2Saarland University,66123 Saarbrücken,Germany.
Microsc Microanal. 2015 Dec;21(6):1591-1601. doi: 10.1017/S1431927615015433. Epub 2015 Nov 25.
We conducted a comparative study of three widely used algorithms for the detection of fiducial markers in electron microscopy images. The algorithms were applied to four datasets from different sources. For the purpose of obtaining comparable results, we introduced figures of merit and implemented all three algorithms in a unified code base to exclude software-specific differences.
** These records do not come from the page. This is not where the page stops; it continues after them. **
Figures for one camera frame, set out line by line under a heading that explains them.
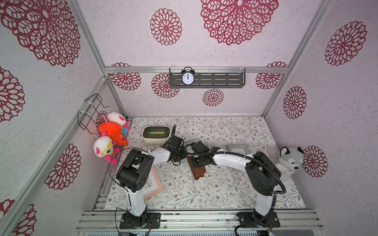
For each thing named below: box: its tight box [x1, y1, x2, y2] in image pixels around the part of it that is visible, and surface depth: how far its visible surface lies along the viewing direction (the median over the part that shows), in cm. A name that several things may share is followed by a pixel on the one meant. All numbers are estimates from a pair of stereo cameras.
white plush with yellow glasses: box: [93, 135, 114, 158], surface depth 81 cm
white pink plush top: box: [107, 111, 127, 127], surface depth 97 cm
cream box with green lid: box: [141, 125, 171, 145], surface depth 107 cm
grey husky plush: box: [276, 146, 304, 181], surface depth 78 cm
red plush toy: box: [98, 120, 128, 147], surface depth 94 cm
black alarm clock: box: [181, 66, 196, 87], surface depth 92 cm
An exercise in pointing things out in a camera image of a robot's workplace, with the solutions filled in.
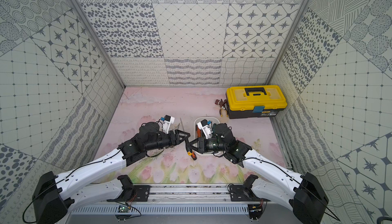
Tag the yellow black toolbox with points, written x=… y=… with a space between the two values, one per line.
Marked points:
x=244 y=102

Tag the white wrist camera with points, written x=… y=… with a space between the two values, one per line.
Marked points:
x=205 y=126
x=166 y=121

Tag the green circuit board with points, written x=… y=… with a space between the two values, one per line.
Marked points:
x=123 y=209

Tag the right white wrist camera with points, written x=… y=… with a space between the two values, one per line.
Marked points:
x=205 y=126

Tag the white rectangular storage tray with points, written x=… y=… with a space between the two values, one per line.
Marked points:
x=214 y=121

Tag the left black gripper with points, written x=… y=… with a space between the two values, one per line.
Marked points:
x=176 y=137

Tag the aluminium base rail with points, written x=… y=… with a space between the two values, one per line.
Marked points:
x=194 y=199

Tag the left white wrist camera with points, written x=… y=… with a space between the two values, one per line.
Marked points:
x=166 y=121

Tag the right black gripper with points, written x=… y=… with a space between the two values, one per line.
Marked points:
x=202 y=144

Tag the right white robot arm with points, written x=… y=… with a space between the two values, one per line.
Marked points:
x=302 y=194

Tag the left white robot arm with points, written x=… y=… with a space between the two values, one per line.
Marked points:
x=57 y=195

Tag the brown clamp with wires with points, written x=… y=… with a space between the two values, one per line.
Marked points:
x=222 y=107

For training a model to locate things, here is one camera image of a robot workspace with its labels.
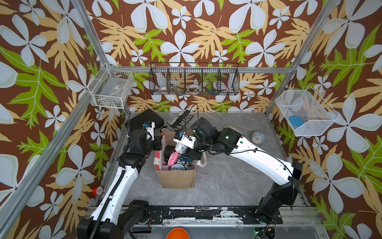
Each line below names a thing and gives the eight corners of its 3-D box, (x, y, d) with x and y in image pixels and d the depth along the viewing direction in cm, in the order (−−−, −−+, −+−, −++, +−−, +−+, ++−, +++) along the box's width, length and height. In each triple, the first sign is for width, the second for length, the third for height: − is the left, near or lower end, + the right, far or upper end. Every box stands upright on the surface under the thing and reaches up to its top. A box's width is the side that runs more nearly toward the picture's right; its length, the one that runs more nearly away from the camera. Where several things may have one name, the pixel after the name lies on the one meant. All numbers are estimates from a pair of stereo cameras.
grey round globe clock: (249, 144, 105) (254, 136, 97) (249, 138, 108) (254, 130, 100) (259, 146, 104) (265, 138, 96) (259, 140, 107) (265, 132, 99)
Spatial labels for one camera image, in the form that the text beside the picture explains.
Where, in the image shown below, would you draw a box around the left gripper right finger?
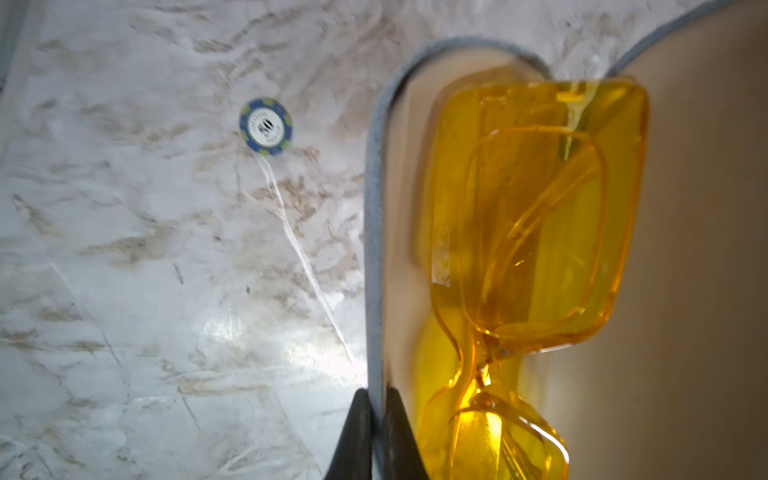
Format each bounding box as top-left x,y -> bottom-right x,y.
383,387 -> 429,480

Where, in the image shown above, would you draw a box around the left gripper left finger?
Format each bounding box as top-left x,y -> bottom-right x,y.
324,388 -> 372,480

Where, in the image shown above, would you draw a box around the yellow sunglasses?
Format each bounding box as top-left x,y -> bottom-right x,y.
412,78 -> 649,479

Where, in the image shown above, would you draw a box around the blue white poker chip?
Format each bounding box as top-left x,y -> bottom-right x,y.
239,97 -> 294,157

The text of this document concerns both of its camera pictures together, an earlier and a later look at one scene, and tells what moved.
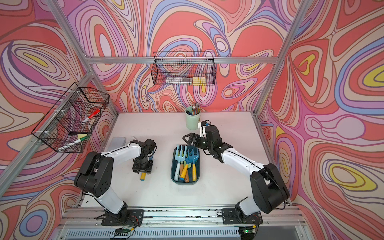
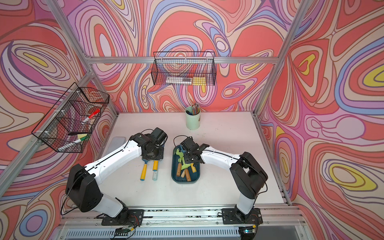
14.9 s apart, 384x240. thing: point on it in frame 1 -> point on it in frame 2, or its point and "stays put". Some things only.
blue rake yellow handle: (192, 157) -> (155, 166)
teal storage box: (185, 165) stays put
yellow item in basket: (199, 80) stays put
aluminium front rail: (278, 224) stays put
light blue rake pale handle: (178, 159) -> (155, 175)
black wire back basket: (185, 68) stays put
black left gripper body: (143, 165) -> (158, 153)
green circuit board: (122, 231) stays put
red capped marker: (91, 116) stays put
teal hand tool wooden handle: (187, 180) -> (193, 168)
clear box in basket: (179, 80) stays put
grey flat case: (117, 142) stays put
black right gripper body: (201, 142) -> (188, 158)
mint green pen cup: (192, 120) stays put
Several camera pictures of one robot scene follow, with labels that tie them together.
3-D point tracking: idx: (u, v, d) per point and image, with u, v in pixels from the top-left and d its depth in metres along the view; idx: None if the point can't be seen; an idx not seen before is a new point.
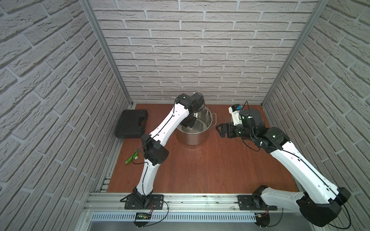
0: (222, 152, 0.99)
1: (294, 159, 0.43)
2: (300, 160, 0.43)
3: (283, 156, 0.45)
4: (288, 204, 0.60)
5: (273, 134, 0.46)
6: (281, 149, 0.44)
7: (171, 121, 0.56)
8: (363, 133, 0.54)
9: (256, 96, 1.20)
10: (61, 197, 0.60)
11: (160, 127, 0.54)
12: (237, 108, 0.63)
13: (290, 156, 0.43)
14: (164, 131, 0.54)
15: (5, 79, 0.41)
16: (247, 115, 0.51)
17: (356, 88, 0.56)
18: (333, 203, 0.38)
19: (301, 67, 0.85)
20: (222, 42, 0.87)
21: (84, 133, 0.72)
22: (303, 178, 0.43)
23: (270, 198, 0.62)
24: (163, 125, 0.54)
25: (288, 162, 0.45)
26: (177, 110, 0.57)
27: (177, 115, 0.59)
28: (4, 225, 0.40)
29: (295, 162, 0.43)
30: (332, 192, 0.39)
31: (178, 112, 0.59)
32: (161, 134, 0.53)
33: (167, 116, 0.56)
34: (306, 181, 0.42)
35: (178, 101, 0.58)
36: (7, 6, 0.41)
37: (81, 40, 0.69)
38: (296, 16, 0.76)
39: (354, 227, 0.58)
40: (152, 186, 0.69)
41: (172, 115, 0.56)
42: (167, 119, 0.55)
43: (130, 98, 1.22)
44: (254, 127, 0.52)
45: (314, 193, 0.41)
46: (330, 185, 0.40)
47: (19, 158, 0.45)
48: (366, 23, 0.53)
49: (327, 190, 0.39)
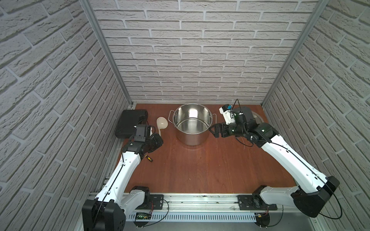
0: (222, 152, 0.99)
1: (283, 150, 0.45)
2: (288, 151, 0.45)
3: (271, 147, 0.47)
4: (283, 200, 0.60)
5: (262, 129, 0.49)
6: (270, 143, 0.47)
7: (122, 172, 0.46)
8: (363, 133, 0.54)
9: (256, 96, 1.20)
10: (61, 197, 0.60)
11: (109, 184, 0.43)
12: (228, 107, 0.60)
13: (279, 147, 0.46)
14: (116, 186, 0.43)
15: (5, 79, 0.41)
16: (239, 111, 0.54)
17: (356, 88, 0.56)
18: (321, 190, 0.39)
19: (301, 67, 0.85)
20: (222, 42, 0.87)
21: (84, 133, 0.72)
22: (293, 169, 0.45)
23: (269, 197, 0.62)
24: (112, 181, 0.44)
25: (277, 154, 0.47)
26: (126, 157, 0.51)
27: (128, 162, 0.49)
28: (4, 225, 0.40)
29: (284, 153, 0.45)
30: (321, 180, 0.40)
31: (129, 160, 0.50)
32: (114, 190, 0.42)
33: (116, 167, 0.48)
34: (296, 172, 0.44)
35: (125, 148, 0.54)
36: (7, 6, 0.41)
37: (81, 40, 0.69)
38: (296, 16, 0.76)
39: (354, 228, 0.57)
40: (142, 200, 0.63)
41: (122, 165, 0.48)
42: (117, 172, 0.46)
43: (130, 98, 1.22)
44: (244, 122, 0.55)
45: (303, 182, 0.43)
46: (318, 173, 0.41)
47: (19, 158, 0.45)
48: (366, 23, 0.53)
49: (316, 178, 0.40)
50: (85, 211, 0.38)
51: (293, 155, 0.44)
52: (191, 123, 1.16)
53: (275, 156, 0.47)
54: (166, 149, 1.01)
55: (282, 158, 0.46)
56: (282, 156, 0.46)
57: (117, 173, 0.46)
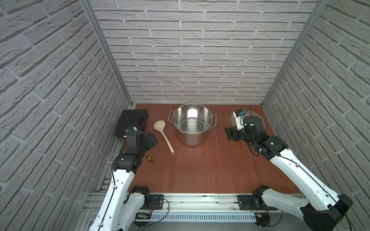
0: (222, 153, 0.94)
1: (292, 165, 0.45)
2: (298, 167, 0.44)
3: (280, 161, 0.48)
4: (292, 211, 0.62)
5: (271, 142, 0.49)
6: (279, 157, 0.47)
7: (114, 197, 0.43)
8: (363, 133, 0.54)
9: (256, 96, 1.20)
10: (60, 197, 0.60)
11: (101, 214, 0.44)
12: (239, 113, 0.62)
13: (288, 162, 0.46)
14: (110, 215, 0.40)
15: (5, 79, 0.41)
16: (250, 122, 0.54)
17: (356, 88, 0.56)
18: (332, 209, 0.38)
19: (301, 67, 0.85)
20: (222, 42, 0.87)
21: (84, 133, 0.72)
22: (302, 184, 0.44)
23: (271, 200, 0.61)
24: (104, 210, 0.41)
25: (286, 168, 0.47)
26: (118, 178, 0.46)
27: (120, 185, 0.45)
28: (4, 225, 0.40)
29: (293, 168, 0.45)
30: (332, 198, 0.39)
31: (122, 181, 0.46)
32: (108, 220, 0.39)
33: (107, 192, 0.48)
34: (306, 187, 0.43)
35: (116, 166, 0.49)
36: (7, 6, 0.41)
37: (81, 40, 0.69)
38: (296, 16, 0.76)
39: (354, 228, 0.57)
40: (142, 202, 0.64)
41: (113, 189, 0.44)
42: (109, 197, 0.43)
43: (130, 98, 1.22)
44: (255, 134, 0.55)
45: (313, 198, 0.42)
46: (329, 191, 0.40)
47: (19, 158, 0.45)
48: (366, 23, 0.53)
49: (326, 196, 0.40)
50: None
51: (302, 170, 0.44)
52: (191, 123, 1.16)
53: (284, 170, 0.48)
54: (166, 150, 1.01)
55: (292, 172, 0.46)
56: (291, 171, 0.46)
57: (109, 199, 0.42)
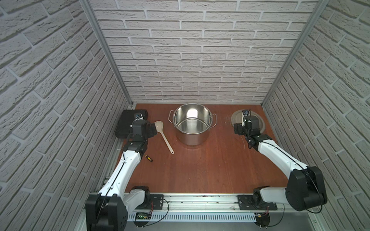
0: (222, 152, 0.94)
1: (271, 146, 0.57)
2: (275, 147, 0.55)
3: (264, 145, 0.59)
4: None
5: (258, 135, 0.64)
6: (263, 143, 0.59)
7: (124, 169, 0.48)
8: (363, 133, 0.54)
9: (256, 96, 1.20)
10: (60, 197, 0.60)
11: (111, 181, 0.44)
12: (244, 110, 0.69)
13: (269, 145, 0.58)
14: (119, 182, 0.44)
15: (5, 79, 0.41)
16: (248, 119, 0.68)
17: (356, 88, 0.56)
18: (297, 171, 0.45)
19: (301, 67, 0.85)
20: (222, 42, 0.87)
21: (84, 133, 0.72)
22: (279, 160, 0.52)
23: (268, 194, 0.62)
24: (114, 178, 0.45)
25: (268, 151, 0.57)
26: (127, 156, 0.52)
27: (129, 161, 0.50)
28: (3, 225, 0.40)
29: (272, 148, 0.56)
30: (299, 166, 0.46)
31: (130, 158, 0.52)
32: (117, 185, 0.43)
33: (117, 166, 0.48)
34: (281, 162, 0.51)
35: (125, 147, 0.55)
36: (7, 6, 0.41)
37: (81, 40, 0.69)
38: (296, 16, 0.76)
39: (354, 228, 0.57)
40: (142, 200, 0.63)
41: (123, 163, 0.49)
42: (119, 170, 0.47)
43: (130, 98, 1.22)
44: (250, 128, 0.69)
45: (286, 169, 0.49)
46: (297, 161, 0.48)
47: (19, 158, 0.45)
48: (366, 23, 0.53)
49: (295, 165, 0.47)
50: (89, 207, 0.38)
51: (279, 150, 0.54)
52: (191, 123, 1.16)
53: (267, 153, 0.58)
54: (166, 150, 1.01)
55: (271, 152, 0.56)
56: (271, 151, 0.56)
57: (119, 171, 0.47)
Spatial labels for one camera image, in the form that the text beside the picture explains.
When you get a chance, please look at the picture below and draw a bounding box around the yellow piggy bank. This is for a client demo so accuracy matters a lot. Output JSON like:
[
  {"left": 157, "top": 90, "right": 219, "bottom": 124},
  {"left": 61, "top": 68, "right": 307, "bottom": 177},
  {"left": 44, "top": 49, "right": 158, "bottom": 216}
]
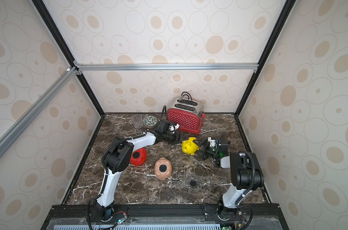
[{"left": 182, "top": 137, "right": 200, "bottom": 155}]

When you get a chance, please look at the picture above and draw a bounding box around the pink piggy bank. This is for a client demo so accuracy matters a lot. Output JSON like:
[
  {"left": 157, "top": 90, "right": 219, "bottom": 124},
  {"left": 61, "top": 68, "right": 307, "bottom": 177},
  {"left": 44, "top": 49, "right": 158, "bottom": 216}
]
[{"left": 154, "top": 158, "right": 172, "bottom": 180}]

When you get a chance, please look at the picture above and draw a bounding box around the red piggy bank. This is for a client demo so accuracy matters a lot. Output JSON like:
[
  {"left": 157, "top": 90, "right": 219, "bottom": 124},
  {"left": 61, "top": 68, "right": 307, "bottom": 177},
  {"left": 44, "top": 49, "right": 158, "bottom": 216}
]
[{"left": 130, "top": 148, "right": 147, "bottom": 166}]

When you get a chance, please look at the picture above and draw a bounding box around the black round plug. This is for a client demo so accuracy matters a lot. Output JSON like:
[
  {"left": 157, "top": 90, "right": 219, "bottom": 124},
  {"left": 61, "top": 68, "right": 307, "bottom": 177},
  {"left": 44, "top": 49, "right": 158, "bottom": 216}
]
[{"left": 190, "top": 180, "right": 197, "bottom": 186}]

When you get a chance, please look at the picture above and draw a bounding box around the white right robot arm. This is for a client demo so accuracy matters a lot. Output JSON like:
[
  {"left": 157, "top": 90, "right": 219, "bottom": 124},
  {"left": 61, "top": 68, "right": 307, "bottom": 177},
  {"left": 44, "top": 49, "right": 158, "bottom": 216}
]
[{"left": 199, "top": 135, "right": 265, "bottom": 215}]

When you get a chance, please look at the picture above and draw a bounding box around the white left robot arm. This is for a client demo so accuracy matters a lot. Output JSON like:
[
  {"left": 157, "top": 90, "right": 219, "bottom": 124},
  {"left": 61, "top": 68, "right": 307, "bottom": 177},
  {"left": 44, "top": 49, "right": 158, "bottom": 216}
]
[{"left": 89, "top": 119, "right": 181, "bottom": 221}]

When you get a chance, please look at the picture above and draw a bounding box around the floral patterned bowl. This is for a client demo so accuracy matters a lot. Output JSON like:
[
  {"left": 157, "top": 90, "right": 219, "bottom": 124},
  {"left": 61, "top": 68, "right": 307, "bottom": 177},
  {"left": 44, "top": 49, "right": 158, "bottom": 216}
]
[{"left": 142, "top": 115, "right": 158, "bottom": 128}]

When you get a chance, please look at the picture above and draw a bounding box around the red polka dot toaster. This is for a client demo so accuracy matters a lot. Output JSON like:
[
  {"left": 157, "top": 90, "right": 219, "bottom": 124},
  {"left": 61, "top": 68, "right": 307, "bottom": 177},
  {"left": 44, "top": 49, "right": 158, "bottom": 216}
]
[{"left": 166, "top": 92, "right": 206, "bottom": 134}]

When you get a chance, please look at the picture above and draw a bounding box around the clear drinking glass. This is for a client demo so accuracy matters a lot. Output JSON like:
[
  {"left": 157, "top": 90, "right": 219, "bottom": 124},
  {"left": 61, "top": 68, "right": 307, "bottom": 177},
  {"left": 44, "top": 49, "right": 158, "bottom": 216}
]
[{"left": 131, "top": 114, "right": 143, "bottom": 129}]

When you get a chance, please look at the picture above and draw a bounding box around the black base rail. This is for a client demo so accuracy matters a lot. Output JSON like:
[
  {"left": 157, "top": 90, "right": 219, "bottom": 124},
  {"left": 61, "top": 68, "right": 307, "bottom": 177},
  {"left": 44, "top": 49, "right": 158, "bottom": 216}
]
[{"left": 41, "top": 204, "right": 289, "bottom": 230}]

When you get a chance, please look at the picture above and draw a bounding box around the aluminium frame rail back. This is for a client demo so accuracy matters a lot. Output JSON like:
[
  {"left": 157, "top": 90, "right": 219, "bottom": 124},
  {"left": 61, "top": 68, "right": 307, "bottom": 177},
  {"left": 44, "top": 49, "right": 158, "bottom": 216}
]
[{"left": 77, "top": 63, "right": 258, "bottom": 71}]

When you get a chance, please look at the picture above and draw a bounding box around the aluminium frame rail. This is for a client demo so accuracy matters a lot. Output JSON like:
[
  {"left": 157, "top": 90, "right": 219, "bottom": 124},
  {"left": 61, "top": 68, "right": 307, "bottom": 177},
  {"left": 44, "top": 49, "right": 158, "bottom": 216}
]
[
  {"left": 0, "top": 67, "right": 77, "bottom": 159},
  {"left": 77, "top": 63, "right": 258, "bottom": 71}
]

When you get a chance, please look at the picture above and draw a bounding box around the aluminium frame rail left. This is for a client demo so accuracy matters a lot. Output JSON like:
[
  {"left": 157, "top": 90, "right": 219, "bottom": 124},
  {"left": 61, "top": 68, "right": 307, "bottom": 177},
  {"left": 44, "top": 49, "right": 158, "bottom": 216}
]
[{"left": 0, "top": 67, "right": 77, "bottom": 159}]
The application of the algorithms revealed that none of the three algorithms is superior to the others in all cases. This leads to the conclusion that the choice of a marker detection algorithm highly depends on the properties of the dataset to be analyzed, even within the narrowed domain of electron tomography.
我们对三种广泛用于检测电子显微镜图像中基准标记的算法进行了比较研究。这些算法被应用于来自不同来源的四个数据集。为了获得可比的结果,我们引入了品质因数,并在统一的代码库中实现了所有三种算法,以排除软件特定的差异。算法的应用表明,在所有情况下,这三种算法都不优于其他算法。由此得出结论,即使在电子断层扫描这个较窄的领域内,标记检测算法的选择也高度依赖于待分析数据集的属性。